THE PROBLEM: Each line of the listing below that includes "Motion" should be reported.

THE DATA:
■ ■ ■ ■
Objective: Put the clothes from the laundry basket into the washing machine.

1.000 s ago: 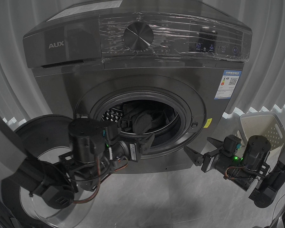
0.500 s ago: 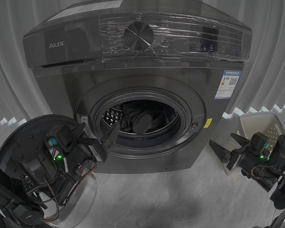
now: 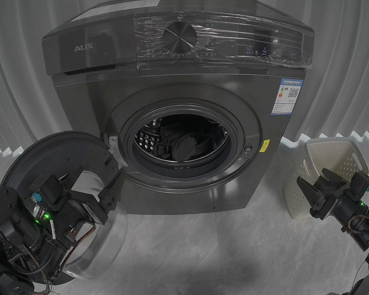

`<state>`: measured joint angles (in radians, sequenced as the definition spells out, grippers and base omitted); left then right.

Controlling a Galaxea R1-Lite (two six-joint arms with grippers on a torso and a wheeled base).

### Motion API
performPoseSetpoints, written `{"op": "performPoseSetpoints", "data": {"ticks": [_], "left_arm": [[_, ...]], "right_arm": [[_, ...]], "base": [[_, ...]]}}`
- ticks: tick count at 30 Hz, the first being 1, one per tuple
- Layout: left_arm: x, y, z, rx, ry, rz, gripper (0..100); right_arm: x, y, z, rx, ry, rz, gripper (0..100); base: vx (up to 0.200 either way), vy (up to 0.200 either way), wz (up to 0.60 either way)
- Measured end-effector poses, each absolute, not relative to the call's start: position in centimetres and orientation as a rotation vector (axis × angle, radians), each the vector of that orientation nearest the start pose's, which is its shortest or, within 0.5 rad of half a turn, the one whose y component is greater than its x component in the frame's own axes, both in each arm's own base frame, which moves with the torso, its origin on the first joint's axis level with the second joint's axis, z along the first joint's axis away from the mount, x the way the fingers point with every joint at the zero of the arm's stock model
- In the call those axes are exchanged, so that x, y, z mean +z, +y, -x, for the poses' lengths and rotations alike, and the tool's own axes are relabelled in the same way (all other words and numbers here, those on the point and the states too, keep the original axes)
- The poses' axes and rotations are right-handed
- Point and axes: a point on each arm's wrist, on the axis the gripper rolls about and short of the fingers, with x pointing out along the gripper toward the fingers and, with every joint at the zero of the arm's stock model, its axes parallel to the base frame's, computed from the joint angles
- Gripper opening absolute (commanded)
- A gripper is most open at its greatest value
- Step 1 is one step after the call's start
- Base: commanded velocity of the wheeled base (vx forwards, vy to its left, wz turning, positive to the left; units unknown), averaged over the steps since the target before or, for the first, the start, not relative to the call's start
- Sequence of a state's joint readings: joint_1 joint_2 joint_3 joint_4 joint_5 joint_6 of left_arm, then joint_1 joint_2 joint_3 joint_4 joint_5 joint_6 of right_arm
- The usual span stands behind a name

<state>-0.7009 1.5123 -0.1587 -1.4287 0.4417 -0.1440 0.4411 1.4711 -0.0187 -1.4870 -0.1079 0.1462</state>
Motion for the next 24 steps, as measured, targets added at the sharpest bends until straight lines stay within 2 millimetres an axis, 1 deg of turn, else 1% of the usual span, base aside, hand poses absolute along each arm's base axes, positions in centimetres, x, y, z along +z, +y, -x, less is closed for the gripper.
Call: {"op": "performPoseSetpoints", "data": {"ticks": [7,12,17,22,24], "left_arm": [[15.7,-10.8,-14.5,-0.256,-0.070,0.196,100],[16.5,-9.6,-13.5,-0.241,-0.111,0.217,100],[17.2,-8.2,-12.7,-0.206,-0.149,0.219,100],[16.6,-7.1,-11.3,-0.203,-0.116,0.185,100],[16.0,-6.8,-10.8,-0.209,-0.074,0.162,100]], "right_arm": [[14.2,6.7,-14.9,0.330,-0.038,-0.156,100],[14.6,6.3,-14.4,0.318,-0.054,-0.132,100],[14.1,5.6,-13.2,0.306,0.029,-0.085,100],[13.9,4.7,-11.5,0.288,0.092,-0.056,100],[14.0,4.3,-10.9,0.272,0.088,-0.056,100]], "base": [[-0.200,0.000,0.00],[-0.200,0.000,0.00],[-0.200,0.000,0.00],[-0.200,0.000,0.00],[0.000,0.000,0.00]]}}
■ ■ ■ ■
WRITTEN SOLUTION:
### Motion API
Motion for the next 24 steps, as measured, targets added at the sharpest bends until straight lines stay within 2 millimetres an axis, 1 deg of turn, else 1% of the usual span, base aside, hand poses absolute along each arm's base axes, positions in centimetres, x, y, z along +z, +y, -x, less is closed for the gripper.

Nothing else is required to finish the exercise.